Re: [RFC 2/4] sched/numa: replace runnable_load_avg by load_avg

From: Mel Gorman
Date: Thu Feb 13 2020 - 04:24:18 EST


On Thu, Feb 13, 2020 at 09:05:35AM +0100, Vincent Guittot wrote:
> > And I was wrong. I worried that the conflict with the load balancer would
> > be a problem when I wrote this comment. That was based on finding that
> > I had to account for the load balancer when using capacity to decide
> > whether an idle CPU can be used. When I didn't, performance went to
> > hell but thought that maybe you had somehow avoided the same problem.
> > Unfortunately, testing indicates that the same, or similar, problem is
> > here.
> >
> > This is specjbb running two JVMs on a 2-socket Haswell machine with 48
> > cores in total. This is just your first two patches, I have found that
>
> thanks for the test results. Unfortunately i haven't specjbb to
> analyse the metrics and study what is going wrong
>

That's fine. There will be alternative tests that show a similar
problem. I generally like specjbb because it's more predictable than
others while still being complex enough from a scheduler perspective to be
interesting.

> > Note that how it reaches the point where the node is almost utilised
> > ( near tput-12) that performance drops. Graphing mpstat on a per-node
> > basis shows there is imbalance in the CPU utilisation between nodes.
>
> ok.
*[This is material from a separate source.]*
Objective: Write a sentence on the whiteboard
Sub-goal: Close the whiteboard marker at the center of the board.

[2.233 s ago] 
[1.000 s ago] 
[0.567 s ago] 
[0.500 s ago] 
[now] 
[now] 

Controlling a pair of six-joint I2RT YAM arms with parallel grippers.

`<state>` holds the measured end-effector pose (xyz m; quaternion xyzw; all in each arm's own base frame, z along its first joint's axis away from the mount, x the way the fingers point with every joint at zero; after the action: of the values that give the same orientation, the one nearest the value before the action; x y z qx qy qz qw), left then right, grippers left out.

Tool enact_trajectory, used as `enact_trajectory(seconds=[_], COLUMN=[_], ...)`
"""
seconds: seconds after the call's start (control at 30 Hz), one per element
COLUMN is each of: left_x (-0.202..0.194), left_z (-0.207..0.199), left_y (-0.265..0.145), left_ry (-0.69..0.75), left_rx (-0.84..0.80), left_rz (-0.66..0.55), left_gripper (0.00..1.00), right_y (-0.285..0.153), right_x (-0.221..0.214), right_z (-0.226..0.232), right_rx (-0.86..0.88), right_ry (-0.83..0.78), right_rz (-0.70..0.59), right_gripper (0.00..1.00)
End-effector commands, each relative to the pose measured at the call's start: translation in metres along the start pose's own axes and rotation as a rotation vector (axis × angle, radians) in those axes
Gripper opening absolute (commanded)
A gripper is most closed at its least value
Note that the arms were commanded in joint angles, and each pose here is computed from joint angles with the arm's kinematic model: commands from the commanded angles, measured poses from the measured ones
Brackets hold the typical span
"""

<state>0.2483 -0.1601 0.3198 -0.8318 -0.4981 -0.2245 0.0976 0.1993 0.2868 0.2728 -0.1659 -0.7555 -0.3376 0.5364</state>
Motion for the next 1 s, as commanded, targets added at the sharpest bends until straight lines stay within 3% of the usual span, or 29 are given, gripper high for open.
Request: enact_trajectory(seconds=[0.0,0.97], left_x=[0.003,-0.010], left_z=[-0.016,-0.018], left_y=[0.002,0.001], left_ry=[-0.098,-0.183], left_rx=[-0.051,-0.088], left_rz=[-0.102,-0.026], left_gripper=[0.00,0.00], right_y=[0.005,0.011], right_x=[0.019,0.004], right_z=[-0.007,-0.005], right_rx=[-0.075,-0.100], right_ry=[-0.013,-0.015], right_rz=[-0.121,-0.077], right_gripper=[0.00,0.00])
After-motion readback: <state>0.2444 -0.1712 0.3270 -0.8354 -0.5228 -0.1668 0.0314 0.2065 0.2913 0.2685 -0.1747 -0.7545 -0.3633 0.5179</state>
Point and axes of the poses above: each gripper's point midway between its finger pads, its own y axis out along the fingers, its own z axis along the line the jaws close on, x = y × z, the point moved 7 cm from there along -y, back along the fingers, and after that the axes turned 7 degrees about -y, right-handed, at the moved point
So the has_spare_capacity condition that i added in
> load_too_imbalanced() is probably to aggressive although the goal was
> to let task moving on their preferred node
>

Yes. It's a "fun" challenge to balance compute capacity, memory bandwidth
and memory locality. The patch on top I posted yesterday had a error
but fortunately I caught it last night after one test showed surprising
results. The corrected version is below. With it, the degree to which
both CPU load balance and NUMA balancing allows an imbalance between two
nodes to exist is controlled from one common function. It appears to work
but I want more than one test to complete before I bet money on it.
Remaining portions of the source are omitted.